### Exercise directions
Reproduce the lines from the one holding "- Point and" to the end of the entries. Include both ends and change nothing.

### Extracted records
================================

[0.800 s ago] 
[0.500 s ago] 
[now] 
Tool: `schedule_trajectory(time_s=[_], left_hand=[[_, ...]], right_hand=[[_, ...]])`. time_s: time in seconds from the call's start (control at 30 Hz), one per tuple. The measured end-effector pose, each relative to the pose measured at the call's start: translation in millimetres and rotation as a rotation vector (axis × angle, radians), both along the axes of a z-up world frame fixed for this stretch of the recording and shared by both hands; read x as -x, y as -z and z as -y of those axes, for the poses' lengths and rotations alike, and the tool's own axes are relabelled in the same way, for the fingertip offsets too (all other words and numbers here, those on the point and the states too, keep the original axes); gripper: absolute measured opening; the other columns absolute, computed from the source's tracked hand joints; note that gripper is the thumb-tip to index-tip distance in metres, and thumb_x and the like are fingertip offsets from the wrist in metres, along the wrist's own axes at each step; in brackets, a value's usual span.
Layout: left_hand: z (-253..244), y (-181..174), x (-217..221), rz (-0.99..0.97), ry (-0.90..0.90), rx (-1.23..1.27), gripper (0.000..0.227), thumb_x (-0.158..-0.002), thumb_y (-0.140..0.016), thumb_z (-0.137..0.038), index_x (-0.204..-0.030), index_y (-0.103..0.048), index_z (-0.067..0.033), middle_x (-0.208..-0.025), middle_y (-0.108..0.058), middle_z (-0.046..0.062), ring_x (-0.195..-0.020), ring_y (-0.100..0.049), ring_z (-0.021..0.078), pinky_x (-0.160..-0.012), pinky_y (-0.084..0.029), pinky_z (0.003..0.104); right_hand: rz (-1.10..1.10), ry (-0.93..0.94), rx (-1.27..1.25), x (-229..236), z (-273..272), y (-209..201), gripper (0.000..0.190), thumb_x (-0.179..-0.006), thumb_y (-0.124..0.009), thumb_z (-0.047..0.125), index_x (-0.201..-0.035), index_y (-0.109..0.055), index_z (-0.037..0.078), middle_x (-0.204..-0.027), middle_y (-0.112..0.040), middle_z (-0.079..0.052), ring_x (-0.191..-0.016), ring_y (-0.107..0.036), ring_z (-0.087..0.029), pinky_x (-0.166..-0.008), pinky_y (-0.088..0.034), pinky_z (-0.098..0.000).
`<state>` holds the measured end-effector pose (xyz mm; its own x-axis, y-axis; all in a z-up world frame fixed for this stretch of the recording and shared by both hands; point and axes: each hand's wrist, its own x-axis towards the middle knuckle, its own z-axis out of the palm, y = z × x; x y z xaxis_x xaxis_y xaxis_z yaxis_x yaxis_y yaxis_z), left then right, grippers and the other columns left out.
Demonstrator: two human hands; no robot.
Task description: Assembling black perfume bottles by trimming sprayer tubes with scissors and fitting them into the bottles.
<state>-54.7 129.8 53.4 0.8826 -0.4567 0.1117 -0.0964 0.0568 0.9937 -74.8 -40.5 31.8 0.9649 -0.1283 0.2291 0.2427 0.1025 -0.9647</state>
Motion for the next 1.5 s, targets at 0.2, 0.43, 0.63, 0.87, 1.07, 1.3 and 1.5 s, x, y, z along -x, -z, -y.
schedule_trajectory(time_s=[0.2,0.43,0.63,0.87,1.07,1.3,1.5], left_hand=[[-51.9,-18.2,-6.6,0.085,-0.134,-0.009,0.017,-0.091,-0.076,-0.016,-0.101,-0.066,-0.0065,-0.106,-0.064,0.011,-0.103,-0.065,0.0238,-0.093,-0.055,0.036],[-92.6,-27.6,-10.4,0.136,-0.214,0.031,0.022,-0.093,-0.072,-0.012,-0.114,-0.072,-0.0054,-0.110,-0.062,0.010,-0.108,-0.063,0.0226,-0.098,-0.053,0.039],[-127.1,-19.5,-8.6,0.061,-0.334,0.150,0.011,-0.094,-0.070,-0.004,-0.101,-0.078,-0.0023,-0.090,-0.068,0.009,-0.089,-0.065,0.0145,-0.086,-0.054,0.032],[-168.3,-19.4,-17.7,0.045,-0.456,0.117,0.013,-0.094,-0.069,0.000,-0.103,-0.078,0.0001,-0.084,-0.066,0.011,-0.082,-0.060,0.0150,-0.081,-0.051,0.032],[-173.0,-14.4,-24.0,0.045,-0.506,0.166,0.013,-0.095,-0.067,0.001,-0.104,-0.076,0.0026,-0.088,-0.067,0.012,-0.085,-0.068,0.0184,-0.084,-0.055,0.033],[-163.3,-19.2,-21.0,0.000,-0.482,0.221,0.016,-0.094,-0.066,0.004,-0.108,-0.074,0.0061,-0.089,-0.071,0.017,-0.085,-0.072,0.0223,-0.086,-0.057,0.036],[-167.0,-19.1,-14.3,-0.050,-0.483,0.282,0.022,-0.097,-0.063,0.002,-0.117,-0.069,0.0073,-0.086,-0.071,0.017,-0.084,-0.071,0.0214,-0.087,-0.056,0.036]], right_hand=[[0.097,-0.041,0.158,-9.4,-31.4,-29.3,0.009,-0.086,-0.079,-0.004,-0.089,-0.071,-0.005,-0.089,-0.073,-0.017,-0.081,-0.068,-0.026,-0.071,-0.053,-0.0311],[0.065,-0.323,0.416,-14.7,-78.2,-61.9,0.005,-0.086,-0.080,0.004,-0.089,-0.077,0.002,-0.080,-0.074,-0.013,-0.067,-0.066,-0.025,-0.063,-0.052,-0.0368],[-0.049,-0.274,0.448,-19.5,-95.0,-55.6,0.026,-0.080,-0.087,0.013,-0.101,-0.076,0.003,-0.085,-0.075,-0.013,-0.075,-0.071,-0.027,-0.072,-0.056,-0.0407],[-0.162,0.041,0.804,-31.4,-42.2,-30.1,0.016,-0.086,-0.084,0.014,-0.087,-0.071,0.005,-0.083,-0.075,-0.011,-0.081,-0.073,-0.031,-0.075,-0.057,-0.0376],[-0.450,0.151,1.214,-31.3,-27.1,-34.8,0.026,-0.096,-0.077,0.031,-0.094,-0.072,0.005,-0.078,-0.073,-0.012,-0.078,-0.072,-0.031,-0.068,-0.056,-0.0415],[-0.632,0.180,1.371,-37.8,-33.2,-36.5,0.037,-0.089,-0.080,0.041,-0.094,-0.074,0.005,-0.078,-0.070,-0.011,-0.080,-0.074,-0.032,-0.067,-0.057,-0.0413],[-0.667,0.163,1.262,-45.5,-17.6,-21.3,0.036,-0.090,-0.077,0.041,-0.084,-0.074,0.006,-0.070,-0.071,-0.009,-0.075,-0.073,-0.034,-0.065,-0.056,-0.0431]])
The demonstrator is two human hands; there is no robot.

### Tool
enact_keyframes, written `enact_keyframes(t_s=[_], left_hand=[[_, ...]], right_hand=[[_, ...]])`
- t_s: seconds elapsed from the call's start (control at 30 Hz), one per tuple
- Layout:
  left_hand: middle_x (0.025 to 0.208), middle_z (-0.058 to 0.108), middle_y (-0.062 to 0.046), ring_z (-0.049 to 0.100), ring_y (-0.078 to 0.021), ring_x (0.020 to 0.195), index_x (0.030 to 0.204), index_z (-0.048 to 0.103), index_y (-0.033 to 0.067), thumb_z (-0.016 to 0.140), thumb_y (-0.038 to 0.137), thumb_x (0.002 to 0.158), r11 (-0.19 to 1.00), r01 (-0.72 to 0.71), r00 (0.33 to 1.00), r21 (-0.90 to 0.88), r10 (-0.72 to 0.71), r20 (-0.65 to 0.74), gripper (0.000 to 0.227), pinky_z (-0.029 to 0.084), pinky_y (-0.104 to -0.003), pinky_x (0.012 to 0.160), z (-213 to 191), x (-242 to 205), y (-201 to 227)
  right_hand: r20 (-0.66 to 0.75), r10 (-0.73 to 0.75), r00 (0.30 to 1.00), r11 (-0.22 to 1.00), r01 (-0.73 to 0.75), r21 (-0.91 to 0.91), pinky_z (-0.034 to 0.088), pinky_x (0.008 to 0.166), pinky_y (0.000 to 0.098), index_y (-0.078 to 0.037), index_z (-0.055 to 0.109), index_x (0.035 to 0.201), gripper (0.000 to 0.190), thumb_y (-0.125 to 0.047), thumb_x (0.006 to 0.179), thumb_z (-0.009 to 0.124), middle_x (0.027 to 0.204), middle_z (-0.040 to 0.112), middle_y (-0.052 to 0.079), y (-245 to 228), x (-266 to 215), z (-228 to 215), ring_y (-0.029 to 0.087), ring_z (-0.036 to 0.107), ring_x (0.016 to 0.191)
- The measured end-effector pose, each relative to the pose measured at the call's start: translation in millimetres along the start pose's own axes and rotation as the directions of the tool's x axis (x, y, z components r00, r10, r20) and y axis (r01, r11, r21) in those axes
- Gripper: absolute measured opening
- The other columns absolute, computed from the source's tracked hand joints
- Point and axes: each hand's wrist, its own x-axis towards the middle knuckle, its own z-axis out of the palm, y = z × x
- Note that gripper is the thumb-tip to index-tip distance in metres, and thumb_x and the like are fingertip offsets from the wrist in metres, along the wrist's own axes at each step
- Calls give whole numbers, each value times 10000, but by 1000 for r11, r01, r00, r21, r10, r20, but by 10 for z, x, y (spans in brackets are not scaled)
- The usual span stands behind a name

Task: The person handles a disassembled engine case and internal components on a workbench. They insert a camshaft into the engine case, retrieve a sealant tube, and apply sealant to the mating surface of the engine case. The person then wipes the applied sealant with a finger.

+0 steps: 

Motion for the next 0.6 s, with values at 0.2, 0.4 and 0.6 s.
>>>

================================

### Your solution
- Point and axes: each hand's wrist, its own x-axis towards the middle knuckle, its own z-axis out of the palm, y = z × x
- Note that gripper is the thumb-tip to index-tip distance in metres, and thumb_x and the like are fingertip offsets from the wrist in metres, along the wrist's own axes at each step
- Calls give whole numbers, each value times 10000, but by 1000 for r11, r01, r00, r21, r10, r20, but by 10 for z, x, y (spans in brackets are not scaled)
- The usual span stands behind a name

Task: The person handles a disassembled engine case and internal components on a workbench. They insert a camshaft into the engine case, retrieve a sealant tube, and apply sealant to the mating surface of the engine case. The person then wipes the applied sealant with a finger.

+0 steps: 

Motion for the next 0.6 s, with values at 0.2, 0.4 and 0.6 s.
>>>

The answer is complete.